Work item:
Establish the number of lines below that contain the string "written". State that number alone.

Study material:
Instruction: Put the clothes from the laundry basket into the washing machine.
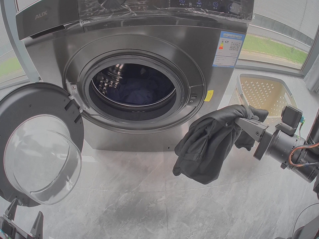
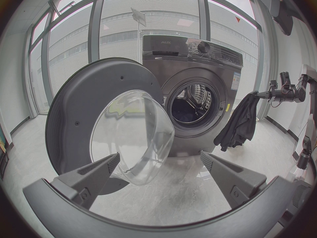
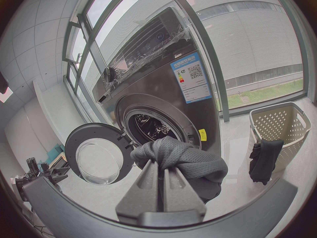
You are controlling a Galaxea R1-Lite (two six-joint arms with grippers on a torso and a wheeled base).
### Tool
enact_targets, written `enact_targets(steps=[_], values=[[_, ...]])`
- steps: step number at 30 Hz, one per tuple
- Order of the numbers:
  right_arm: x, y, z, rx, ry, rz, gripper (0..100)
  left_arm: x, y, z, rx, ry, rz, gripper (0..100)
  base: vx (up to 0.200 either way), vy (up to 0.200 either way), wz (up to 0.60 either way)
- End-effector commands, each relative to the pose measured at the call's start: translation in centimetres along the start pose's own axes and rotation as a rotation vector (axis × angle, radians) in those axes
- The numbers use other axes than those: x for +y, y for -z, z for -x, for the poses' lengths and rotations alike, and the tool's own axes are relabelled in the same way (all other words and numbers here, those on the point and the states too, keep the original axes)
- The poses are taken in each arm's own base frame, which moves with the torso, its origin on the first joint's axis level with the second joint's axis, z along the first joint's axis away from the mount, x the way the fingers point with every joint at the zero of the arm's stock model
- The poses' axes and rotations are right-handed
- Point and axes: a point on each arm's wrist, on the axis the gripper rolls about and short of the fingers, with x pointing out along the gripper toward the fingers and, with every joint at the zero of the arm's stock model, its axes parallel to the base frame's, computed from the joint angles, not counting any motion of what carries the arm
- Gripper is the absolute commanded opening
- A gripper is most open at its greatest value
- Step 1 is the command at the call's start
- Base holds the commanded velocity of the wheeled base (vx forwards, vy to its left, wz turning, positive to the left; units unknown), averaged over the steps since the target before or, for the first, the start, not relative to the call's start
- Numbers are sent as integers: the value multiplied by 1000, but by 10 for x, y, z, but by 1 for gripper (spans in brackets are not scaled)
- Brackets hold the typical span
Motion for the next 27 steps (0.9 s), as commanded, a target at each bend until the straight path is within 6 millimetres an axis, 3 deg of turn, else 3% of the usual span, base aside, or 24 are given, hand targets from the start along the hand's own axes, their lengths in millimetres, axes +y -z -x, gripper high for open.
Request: enact_targets(steps=[1, 5, 11, 24, 27], values=[[0, 0, 0, 1, -1, 0, 0, 0, 4, 0, -2, 1, 0, 100, -200, 0, 0], [0, 0, 0, 1, 0, 0, 0, 0, 4, 0, -2, -1, 0, 100, -200, 0, 0], [-2, 2, -1, 9, 6, -1, 0, 0, 4, 0, -2, -1, 0, 100, 0, 0, 0], [0, 4, -2, 17, -3, -4, 0, 0, 4, 0, -2, -1, -7, 100, 0, 200, 0], [4, 9, -3, 36, -19, -3, 0, 0, 5, 0, 0, -1, -15, 100, 0, 0, 0]])
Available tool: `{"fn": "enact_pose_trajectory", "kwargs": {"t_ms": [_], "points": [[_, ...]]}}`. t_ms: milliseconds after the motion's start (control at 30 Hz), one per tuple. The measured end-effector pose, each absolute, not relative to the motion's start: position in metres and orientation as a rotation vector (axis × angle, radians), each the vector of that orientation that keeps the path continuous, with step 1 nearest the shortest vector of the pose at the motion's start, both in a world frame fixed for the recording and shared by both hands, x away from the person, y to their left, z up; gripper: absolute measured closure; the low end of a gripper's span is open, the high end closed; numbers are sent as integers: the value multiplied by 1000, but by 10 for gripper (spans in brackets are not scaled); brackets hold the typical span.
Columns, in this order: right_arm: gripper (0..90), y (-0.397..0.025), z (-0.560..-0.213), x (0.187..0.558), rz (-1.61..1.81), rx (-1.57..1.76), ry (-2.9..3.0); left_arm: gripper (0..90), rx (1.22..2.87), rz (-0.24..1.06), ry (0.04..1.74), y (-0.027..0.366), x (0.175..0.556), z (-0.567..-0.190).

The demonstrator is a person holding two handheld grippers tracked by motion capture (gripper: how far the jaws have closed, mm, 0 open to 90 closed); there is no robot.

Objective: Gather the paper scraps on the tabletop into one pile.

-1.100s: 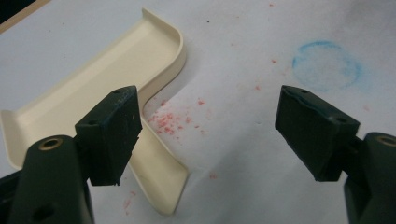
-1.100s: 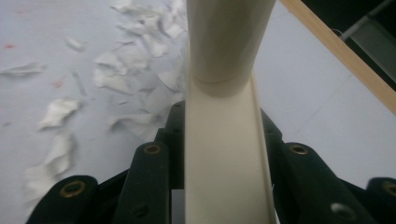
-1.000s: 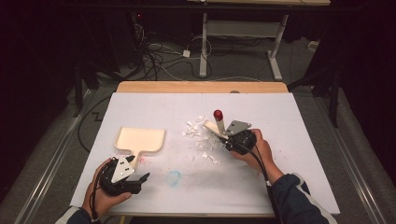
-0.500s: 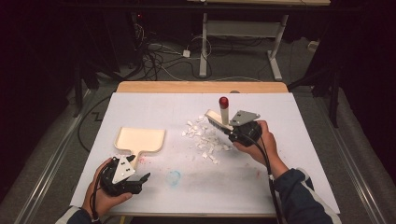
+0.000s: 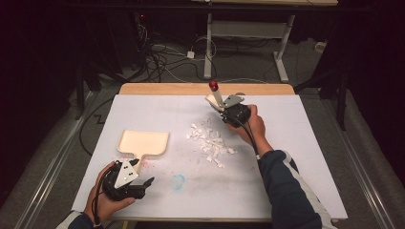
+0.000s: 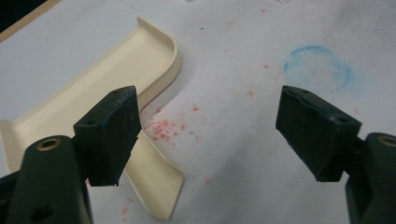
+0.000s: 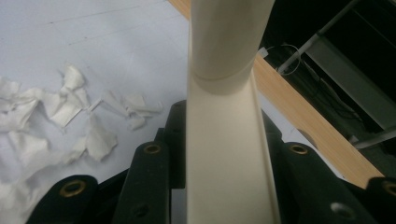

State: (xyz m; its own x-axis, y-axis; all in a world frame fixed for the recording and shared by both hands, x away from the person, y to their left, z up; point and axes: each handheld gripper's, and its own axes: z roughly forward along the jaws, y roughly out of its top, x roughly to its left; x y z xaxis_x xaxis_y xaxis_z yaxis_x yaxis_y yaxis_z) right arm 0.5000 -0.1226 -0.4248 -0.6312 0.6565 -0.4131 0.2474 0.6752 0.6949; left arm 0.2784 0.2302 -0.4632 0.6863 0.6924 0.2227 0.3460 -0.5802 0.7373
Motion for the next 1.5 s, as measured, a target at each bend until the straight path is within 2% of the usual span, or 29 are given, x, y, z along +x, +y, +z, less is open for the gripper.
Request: {"fn": "enact_pose_trajectory", "kwargs": {"t_ms": [233,500,1033,1500], "points": [[676,-101,-446,509,740,681,2222,212,2204,672,804,233,279,-461],[675,-91,-455,496,850,623,2275,212,2228,680,780,231,278,-460],[669,-123,-454,460,1019,273,2484,212,2275,673,759,227,279,-462],[674,-146,-441,432,1048,162,2521,212,2280,677,744,225,276,-460]]}}
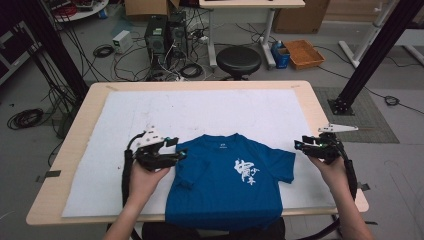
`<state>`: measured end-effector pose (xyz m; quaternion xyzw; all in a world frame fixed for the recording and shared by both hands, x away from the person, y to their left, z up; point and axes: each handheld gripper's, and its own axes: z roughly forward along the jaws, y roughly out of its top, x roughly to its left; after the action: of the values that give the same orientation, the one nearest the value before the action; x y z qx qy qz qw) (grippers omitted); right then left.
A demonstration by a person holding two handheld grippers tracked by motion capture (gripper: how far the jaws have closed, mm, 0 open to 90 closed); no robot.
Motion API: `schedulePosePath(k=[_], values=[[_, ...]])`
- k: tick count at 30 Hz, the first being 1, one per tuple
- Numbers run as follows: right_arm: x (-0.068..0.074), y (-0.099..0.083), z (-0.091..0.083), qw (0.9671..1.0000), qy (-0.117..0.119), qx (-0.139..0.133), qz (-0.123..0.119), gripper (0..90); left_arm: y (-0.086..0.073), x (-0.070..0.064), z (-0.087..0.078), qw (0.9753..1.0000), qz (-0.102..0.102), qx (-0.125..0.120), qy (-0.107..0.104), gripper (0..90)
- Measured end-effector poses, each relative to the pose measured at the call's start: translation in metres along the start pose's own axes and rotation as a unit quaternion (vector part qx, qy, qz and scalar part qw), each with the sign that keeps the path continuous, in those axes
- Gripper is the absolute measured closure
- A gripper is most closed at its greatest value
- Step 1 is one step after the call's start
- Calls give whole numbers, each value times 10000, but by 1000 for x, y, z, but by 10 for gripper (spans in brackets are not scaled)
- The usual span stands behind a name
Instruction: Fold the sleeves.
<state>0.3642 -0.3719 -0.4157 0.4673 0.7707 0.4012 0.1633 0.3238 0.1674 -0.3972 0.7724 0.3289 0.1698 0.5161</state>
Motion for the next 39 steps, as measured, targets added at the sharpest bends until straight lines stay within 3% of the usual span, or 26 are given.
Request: schedulePosePath(k=[1, 2, 3, 8, 12, 14, 17, 21, 22, 23, 26, 27, 28, 29, 30, 31, 34, 39], values=[[0, -2, 2, 10000, 45, 68, 23, 573, -10, 9, -13, 9997, -82, -142, 177, 446], [0, -5, 3, 9999, 78, 138, 57, 595, -10, 9, -13, 9997, -82, -142, 177, 446], [0, -7, 5, 9997, 90, 215, 81, 606, -19, 19, -23, 9990, -222, -203, 333, 446], [-1, -12, 14, 9988, 167, 421, 195, 648, -29, 34, -32, 9974, -485, -243, 484, 445], [1, -15, 22, 9973, 212, 684, 156, 723, -31, 39, -33, 9972, -536, -221, 480, 446], [2, -16, 22, 9974, 189, 691, 92, 754, -31, 39, -32, 9973, -529, -205, 464, 446], [3, -15, 18, 9977, 213, 647, 40, 889, -32, 38, -32, 9975, -519, -164, 462, 446], [6, -10, 11, 9984, 277, 487, 83, 891, -32, 38, -30, 9974, -549, -134, 453, 446], [10, -3, 4, 9982, 476, 314, 200, 891, -33, 39, -29, 9974, -571, -118, 429, 446], [10, -3, 4, 9982, 476, 314, 200, 891, -33, 39, -28, 9975, -580, -89, 406, 446], [25, 10, -5, 9972, 711, 85, 211, 891, -35, 40, -24, 9973, -612, 27, 408, 445], [31, 14, -7, 9969, 757, 79, 181, 891, -36, 40, -23, 9972, -633, 48, 395, 445], [47, 20, -6, 9968, 784, 118, 70, 891, -37, 41, -23, 9972, -622, 67, 403, 445], [47, 20, -6, 9968, 784, 118, 70, 891, -37, 40, -23, 9973, -617, 86, 388, 445], [63, 24, -4, 9967, 777, 204, -111, 891, -37, 41, -22, 9974, -604, 91, 375, 445], [63, 24, -4, 9967, 777, 204, -111, 891, -37, 41, -22, 9974, -621, 88, 368, 445], [97, 34, 2, 9957, 758, 312, -433, 890, -37, 42, -22, 9973, -643, 88, 338, 445], [113, 38, 6, 9952, 701, 327, -606, 891, -38, 43, -21, 9971, -700, 99, 286, 445]])
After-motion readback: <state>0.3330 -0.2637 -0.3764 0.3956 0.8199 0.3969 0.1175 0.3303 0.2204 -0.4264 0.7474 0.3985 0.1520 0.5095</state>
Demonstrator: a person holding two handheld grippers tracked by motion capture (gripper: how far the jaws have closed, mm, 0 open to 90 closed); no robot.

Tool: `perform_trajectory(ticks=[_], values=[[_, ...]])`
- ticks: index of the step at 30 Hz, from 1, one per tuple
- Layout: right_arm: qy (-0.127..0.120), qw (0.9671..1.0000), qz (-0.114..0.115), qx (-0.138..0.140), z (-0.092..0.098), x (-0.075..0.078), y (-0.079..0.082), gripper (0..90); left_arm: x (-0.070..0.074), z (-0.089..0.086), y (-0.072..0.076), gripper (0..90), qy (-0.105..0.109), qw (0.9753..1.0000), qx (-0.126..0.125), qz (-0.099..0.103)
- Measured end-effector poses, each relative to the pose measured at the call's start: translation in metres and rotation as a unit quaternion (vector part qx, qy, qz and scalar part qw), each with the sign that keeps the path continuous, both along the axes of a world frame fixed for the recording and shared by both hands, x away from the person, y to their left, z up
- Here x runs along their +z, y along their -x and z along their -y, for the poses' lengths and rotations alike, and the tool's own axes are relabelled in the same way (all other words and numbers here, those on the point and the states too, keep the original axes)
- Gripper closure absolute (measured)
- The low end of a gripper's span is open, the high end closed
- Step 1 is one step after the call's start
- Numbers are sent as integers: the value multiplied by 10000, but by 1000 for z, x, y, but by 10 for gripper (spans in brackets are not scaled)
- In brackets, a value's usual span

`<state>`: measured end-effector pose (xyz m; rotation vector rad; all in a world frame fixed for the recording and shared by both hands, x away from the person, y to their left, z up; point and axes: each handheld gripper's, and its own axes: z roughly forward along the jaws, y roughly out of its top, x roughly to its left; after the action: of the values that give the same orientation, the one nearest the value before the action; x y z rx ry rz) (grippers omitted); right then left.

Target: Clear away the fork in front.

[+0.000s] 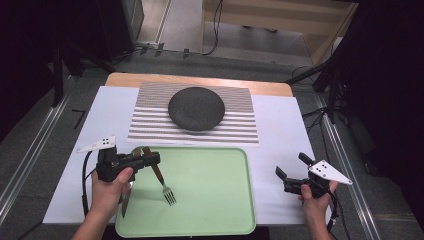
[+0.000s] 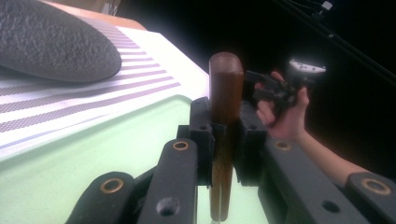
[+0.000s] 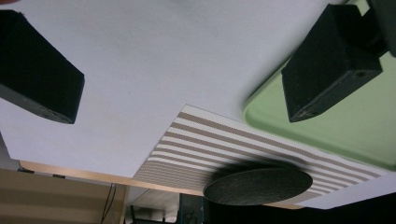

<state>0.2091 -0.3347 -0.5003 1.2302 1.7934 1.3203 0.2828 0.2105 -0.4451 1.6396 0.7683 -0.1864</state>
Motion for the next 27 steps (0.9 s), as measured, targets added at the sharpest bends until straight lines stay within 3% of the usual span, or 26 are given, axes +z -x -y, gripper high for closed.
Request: perform_trajectory(ticks=[6,8,10,14,17,27], values=[[-54,10000,31,-73,6,-2,0,0,-8,3,-20,770,-309,9989,259,-257],[-81,9999,35,-97,8,-3,1,0,-10,6,-23,748,-576,9969,493,-214],[-132,9999,40,-95,11,-4,0,0,-12,6,-25,738,-604,9965,516,-252],[-150,9999,39,-71,14,-6,-1,0,-15,10,-27,706,-982,9925,692,-242],[-172,9998,7,-81,15,-7,-2,0,-20,18,-27,667,-1394,9875,690,-246],[-160,9999,25,-24,14,-8,-3,0,-32,28,-32,600,-1822,9798,735,-378]])
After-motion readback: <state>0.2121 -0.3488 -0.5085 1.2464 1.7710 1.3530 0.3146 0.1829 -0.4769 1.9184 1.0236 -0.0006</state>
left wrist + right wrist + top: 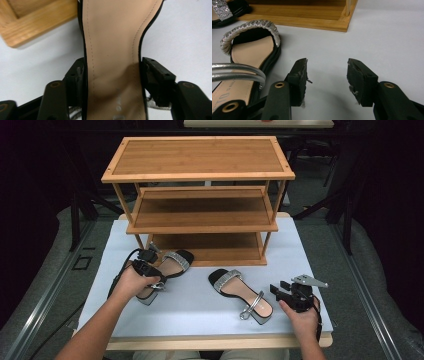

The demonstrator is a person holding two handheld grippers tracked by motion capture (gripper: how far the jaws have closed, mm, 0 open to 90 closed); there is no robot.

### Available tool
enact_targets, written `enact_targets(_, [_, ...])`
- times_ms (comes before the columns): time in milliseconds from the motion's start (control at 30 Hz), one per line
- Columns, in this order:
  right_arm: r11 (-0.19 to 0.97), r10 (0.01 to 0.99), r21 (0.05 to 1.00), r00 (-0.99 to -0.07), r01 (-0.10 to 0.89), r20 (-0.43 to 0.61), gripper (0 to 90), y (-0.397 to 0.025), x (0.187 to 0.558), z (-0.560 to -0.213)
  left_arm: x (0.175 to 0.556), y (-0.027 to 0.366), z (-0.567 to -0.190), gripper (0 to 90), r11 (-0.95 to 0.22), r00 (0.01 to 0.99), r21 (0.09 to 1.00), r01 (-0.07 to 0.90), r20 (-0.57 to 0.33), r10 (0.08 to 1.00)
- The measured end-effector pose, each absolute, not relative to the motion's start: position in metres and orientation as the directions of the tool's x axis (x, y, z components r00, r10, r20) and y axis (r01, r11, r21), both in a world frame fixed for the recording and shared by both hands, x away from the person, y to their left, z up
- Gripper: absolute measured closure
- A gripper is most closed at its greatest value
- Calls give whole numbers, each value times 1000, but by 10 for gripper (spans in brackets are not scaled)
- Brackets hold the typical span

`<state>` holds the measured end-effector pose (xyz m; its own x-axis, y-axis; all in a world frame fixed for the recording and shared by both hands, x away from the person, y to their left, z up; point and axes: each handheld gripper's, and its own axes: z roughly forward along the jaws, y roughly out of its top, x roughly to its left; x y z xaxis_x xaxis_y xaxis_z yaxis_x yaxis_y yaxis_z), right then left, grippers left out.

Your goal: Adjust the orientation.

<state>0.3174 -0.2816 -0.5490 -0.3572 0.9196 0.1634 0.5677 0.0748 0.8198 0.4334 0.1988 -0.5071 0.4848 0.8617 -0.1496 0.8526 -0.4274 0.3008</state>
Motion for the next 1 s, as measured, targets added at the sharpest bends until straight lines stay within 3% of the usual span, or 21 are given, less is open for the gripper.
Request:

Answer below:
2